Records contained in a dataset
_____

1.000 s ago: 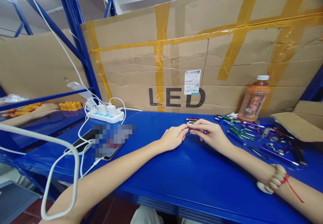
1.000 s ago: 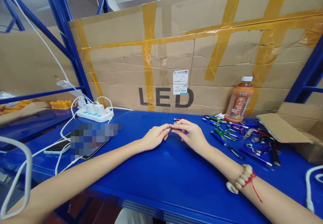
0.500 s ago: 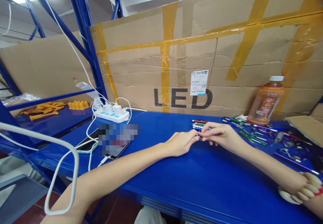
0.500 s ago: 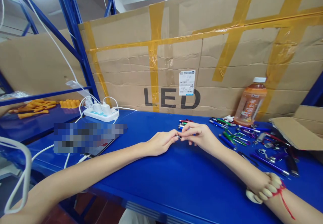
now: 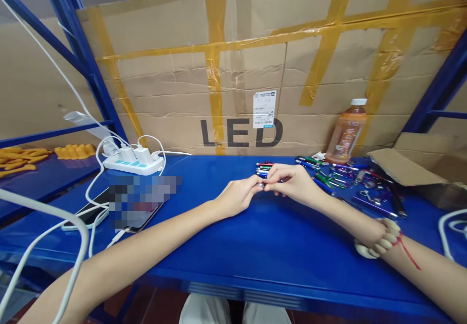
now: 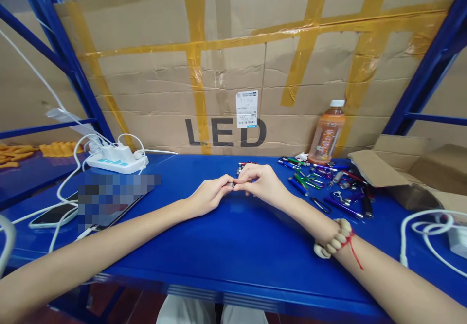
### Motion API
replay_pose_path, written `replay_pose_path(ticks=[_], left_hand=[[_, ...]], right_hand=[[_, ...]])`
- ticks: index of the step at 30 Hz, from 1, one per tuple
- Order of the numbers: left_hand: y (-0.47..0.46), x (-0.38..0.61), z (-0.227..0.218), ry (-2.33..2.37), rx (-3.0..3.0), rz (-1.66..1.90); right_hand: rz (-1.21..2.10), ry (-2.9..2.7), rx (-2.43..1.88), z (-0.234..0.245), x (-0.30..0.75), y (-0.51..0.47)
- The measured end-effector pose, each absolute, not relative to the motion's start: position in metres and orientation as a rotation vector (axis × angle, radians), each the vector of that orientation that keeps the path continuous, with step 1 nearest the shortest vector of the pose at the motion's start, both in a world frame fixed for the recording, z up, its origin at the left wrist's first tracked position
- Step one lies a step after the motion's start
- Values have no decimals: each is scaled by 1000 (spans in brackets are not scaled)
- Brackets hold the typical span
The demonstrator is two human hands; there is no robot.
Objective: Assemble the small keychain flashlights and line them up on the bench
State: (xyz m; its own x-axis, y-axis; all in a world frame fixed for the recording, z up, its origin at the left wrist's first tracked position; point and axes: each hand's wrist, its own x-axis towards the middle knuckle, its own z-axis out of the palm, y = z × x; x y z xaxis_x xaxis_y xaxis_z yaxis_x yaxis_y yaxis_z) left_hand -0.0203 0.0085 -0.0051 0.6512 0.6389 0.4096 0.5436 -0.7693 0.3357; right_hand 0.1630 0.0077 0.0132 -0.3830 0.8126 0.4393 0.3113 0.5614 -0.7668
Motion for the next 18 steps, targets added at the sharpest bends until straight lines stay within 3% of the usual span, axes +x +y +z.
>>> replay_pose_path(ticks=[18], left_hand=[[9, -18, -7, 1117, 2692, 941]], right_hand=[[846, -1681, -1166, 0, 148, 4]])
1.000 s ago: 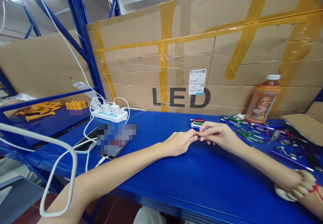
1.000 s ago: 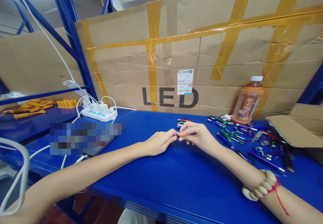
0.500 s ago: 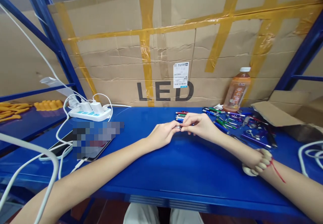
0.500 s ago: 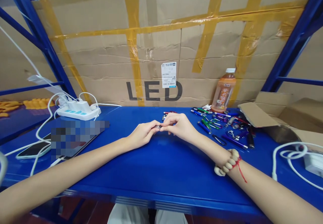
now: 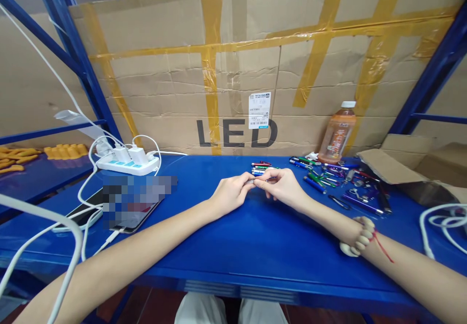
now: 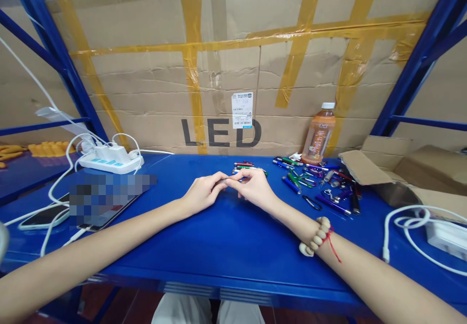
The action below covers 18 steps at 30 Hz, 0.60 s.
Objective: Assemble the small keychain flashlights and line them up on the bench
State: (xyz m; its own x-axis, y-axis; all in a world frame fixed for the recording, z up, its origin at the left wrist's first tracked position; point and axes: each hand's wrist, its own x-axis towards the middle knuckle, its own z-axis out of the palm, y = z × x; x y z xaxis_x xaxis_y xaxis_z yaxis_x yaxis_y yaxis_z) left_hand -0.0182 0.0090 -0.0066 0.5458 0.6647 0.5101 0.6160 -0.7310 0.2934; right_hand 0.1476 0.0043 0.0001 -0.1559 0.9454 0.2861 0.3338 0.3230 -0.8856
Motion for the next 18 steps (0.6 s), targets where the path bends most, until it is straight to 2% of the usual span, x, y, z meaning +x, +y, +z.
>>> replay_pose_path(ticks=[18], left_hand=[[12, -17, -1, 1234, 2528, 858]], right_hand=[[1007, -1648, -1082, -5, 150, 15]])
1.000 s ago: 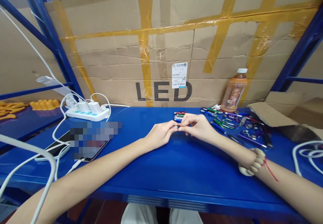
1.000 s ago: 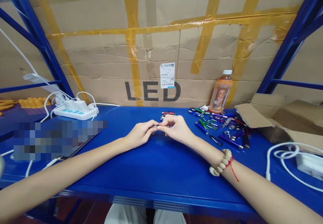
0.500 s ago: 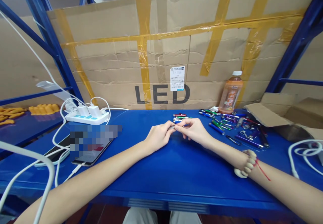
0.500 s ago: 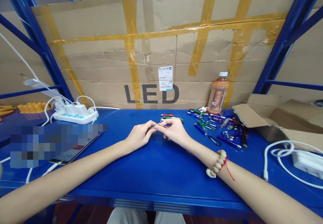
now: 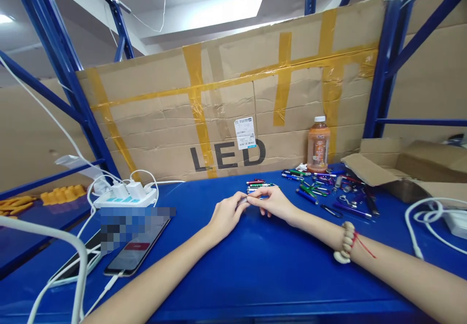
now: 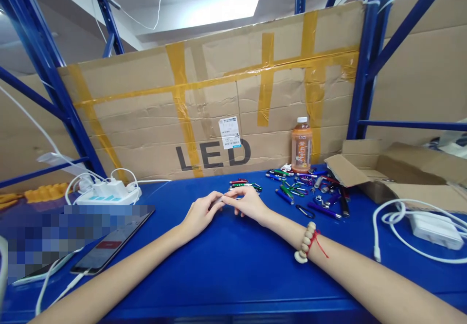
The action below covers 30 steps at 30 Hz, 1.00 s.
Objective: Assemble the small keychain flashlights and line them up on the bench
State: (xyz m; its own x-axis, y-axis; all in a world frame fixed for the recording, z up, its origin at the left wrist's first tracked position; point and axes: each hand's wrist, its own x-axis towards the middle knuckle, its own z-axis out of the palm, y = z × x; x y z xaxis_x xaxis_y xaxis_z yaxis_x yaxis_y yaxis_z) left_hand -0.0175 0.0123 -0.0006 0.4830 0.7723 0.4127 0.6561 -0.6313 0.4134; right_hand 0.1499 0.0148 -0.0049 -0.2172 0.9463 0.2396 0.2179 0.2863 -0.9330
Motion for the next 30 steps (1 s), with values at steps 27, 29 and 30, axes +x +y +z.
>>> replay_pose_path(ticks=[27, 29, 30], left_hand=[[36, -17, -13, 1147, 1972, 1144], [33, -16, -11, 1150, 1972, 1158], [32, -16, -10, 1139, 1975, 1162]], right_hand=[[81, -2039, -1225, -5, 162, 21], [162, -1901, -1131, -6, 159, 22], [208, -1843, -1112, -7, 158, 22]])
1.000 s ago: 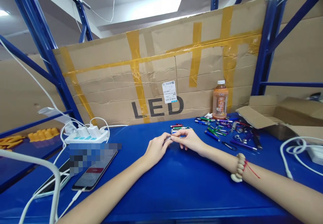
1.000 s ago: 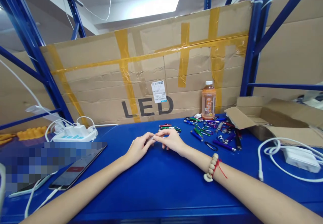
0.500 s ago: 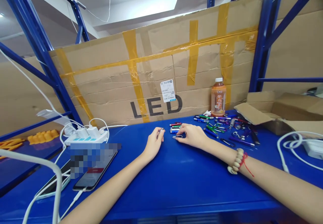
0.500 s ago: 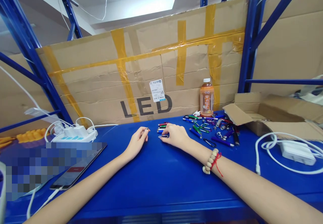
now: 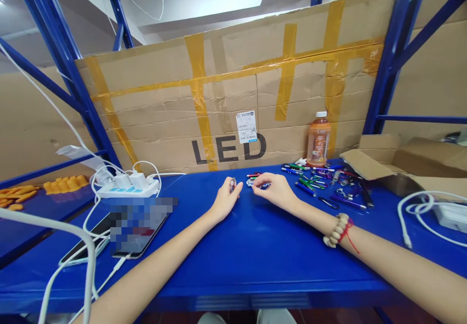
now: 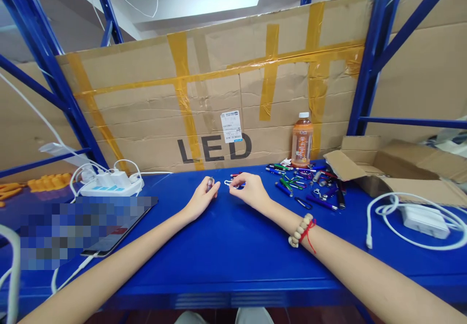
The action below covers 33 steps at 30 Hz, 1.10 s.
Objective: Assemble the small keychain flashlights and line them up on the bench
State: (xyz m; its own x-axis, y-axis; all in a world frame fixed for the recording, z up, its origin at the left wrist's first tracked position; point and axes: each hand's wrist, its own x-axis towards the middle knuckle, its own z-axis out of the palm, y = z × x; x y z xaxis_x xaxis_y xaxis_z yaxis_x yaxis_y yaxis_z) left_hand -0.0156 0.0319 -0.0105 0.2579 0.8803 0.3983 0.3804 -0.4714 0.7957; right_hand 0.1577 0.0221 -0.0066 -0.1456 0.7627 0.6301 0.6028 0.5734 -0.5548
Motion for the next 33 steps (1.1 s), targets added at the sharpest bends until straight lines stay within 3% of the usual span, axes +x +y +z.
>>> replay_pose_path(ticks=[13, 29, 33], left_hand=[[31, -14, -9, 776, 1802, 1004], [34, -14, -9, 790, 1709, 981], [35, -14, -10, 792, 1715, 979]], right_hand=[[1134, -1534, -895, -7, 146, 18], [1413, -1475, -893, -4, 149, 15], [1357, -1462, -899, -8, 150, 19]])
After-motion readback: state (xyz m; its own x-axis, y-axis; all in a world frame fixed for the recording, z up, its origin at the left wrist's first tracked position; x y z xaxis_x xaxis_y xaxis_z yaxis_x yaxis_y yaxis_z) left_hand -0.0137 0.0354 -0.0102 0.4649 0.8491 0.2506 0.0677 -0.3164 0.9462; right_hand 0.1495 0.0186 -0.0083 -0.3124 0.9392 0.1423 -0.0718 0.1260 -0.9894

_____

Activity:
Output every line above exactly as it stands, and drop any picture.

Response:
1.000 s ago: 
1.000 s ago: 
0.500 s ago: 
0.500 s ago: 
now: 
now: 
### Motion API
replay_pose_path, written `replay_pose_path(ticks=[_], left_hand=[[_, ...]], right_hand=[[_, ...]])`
- ticks: index of the step at 30 Hz, from 1, one per tuple
- Order of the numbers: left_hand: y (-0.47..0.46), x (-0.38..0.61), z (-0.227..0.218), ry (-2.33..2.37), rx (-3.0..3.0), rz (-1.66..1.90); right_hand: rz (-1.21..2.10), ry (-2.9..2.7), rx (-2.43..1.88), z (-0.234..0.245), x (-0.30..0.75), y (-0.51..0.47)
- The measured end-effector pose, each absolute, not relative to the motion's start: position in metres and orientation as a rotation vector (axis × angle, radians), each the vector of that orientation that keeps the path continuous, with step 1 nearest the shortest vector of the pose at the motion's start, both in a world frame fixed for the recording, z up, its origin at the left wrist's first tracked position
- Step one lies a step after the motion's start
- Values have no decimals: each is scaled by 1000 (spans in brackets are not scaled)
- Brackets hold the typical span
The demonstrator is two human hands; there is no robot.
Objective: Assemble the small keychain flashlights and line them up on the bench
State: (xyz m; its own x-axis, y-axis; all in a world frame fixed for the recording, z up, its origin at the left wrist's first tracked position; point and axes: each hand's wrist, its own x-axis towards the middle knuckle, its own z-axis out of the palm, y = z × x; x y z xaxis_x xaxis_y xaxis_z yaxis_x yaxis_y yaxis_z) left_hand -0.0203 0.0085 -0.0051 0.6512 0.6389 0.4096 0.5436 -0.7693 0.3357; right_hand 0.1630 0.0077 0.0132 -0.3830 0.8126 0.4393 0.3113 0.5614 -0.7668
Motion for the next 18 steps, targets added at the sharpest bends until straight lines stay within 3% of the usual span, axes +x +y +z.
>>> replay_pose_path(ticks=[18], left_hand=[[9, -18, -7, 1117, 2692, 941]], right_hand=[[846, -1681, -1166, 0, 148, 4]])
1.000 s ago: 
1.000 s ago: 
0.500 s ago: 
0.500 s ago: 
now: 
now: 
The action below covers 18 steps at 30 Hz, 0.60 s.
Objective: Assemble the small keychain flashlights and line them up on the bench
State: (xyz m; its own x-axis, y-axis; all in a world frame fixed for the recording, z up, its origin at the left wrist's first tracked position; point and axes: each hand's wrist, its own x-axis towards the middle knuckle, its own z-axis out of the palm, y = z × x; x y z xaxis_x xaxis_y xaxis_z yaxis_x yaxis_y yaxis_z) left_hand -0.0182 0.0090 -0.0066 0.5458 0.6647 0.5101 0.6160 -0.7310 0.2934; right_hand 0.1476 0.0043 0.0001 -0.1559 0.9454 0.2861 0.3338 0.3230 -0.8856
Motion for the next 18 steps (0.6 s), targets where the path bends most, until it is straight to 2% of the usual span, x, y, z meaning +x, +y, +z.
>>> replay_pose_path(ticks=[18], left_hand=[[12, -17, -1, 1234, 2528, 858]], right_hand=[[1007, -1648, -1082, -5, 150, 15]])
1.000 s ago: 
1.000 s ago: 
0.500 s ago: 
0.500 s ago: 
now: 
now: 
The action below covers 30 steps at 30 Hz, 1.00 s.
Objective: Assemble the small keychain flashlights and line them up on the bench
State: (xyz m; its own x-axis, y-axis; all in a world frame fixed for the recording, z up, its origin at the left wrist's first tracked position; point and axes: each hand's wrist, its own x-axis towards the middle knuckle, its own z-axis out of the palm, y = z × x; x y z xaxis_x xaxis_y xaxis_z yaxis_x yaxis_y yaxis_z) left_hand -0.0175 0.0123 -0.0006 0.4830 0.7723 0.4127 0.6561 -0.6313 0.4134; right_hand 0.1499 0.0148 -0.0049 -0.2172 0.9463 0.2396 0.2179 0.2863 -0.9330
Motion for the next 30 steps (1 s), with values at steps 27, 29 and 30, axes +x +y +z.
>>> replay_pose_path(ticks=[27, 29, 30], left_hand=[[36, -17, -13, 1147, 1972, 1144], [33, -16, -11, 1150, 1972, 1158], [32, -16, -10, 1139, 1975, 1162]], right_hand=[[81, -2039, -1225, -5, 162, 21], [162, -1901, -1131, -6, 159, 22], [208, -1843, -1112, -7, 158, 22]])
1.000 s ago: 
1.000 s ago: 
0.500 s ago: 
0.500 s ago: 
now: 
now: 
The action below covers 33 steps at 30 Hz, 1.10 s.
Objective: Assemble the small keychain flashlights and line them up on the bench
State: (xyz m; its own x-axis, y-axis; all in a world frame fixed for the recording, z up, its origin at the left wrist's first tracked position; point and axes: each hand's wrist, its own x-axis towards the middle knuckle, its own z-axis out of the palm, y = z × x; x y z xaxis_x xaxis_y xaxis_z yaxis_x yaxis_y yaxis_z) left_hand -0.0156 0.0319 -0.0105 0.2579 0.8803 0.3983 0.3804 -0.4714 0.7957; right_hand 0.1577 0.0221 -0.0066 -0.1456 0.7627 0.6301 0.6028 0.5734 -0.5548
Motion for the next 33 steps (1.1 s), targets added at the sharpest bends until straight lines stay within 3% of the usual span, axes +x +y +z.
>>> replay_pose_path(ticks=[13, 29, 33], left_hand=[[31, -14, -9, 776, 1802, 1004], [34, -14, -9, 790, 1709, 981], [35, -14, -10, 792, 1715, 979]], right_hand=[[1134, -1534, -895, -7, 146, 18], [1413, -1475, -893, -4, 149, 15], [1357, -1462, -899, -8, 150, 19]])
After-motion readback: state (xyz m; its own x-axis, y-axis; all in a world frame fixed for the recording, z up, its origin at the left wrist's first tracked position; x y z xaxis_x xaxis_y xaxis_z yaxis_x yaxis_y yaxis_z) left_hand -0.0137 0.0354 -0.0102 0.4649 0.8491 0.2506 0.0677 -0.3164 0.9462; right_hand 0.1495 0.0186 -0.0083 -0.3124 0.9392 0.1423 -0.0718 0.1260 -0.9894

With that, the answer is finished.